Assigned task »
Please copy the material under this line exactly, keeping every line.

Available data »
————————
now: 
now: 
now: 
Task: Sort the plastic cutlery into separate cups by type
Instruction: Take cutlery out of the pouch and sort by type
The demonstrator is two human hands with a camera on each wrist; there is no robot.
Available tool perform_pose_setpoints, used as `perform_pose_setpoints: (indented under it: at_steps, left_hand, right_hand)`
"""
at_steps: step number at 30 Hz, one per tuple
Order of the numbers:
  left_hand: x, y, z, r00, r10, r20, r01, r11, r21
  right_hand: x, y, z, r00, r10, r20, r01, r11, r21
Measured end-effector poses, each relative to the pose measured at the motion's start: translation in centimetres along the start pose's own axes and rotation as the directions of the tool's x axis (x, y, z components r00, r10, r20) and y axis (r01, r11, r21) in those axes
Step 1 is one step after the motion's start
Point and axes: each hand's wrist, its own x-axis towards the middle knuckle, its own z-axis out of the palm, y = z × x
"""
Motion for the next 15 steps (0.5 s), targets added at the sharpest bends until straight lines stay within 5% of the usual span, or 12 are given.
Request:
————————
Answer to this exercise »
now: 
now: 
now: 
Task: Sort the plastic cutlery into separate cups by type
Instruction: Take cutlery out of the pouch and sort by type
The demonstrator is two human hands with a camera on each wrist; there is no robot.
Available tool perform_pose_setpoints, used as `perform_pose_setpoints: (indented under it: at_steps, left_hand, right_hand)`
"""
at_steps: step number at 30 Hz, one per tuple
Order of the numbers:
  left_hand: x, y, z, r00, r10, r20, r01, r11, r21
  right_hand: x, y, z, r00, r10, r20, r01, r11, r21
Measured end-effector poses, each relative to the pose measured at the motion's start: translation in centimetres along the start pose's own axes and rotation as the directions of the tool's x axis (x, y, z components r00, r10, r20) and y axis (r01, r11, r21) in those axes
Step 1 is one step after the motion's start
Point and axes: each hand's wrist, its own x-axis towards the middle knuckle, its own z-axis out of the palm, y = z × x
"""
Motion for the next 15 steps (0.5 s), targets added at the sharpest bends until straight lines stay within 5% of the usual span, or 12 are given.
Request:

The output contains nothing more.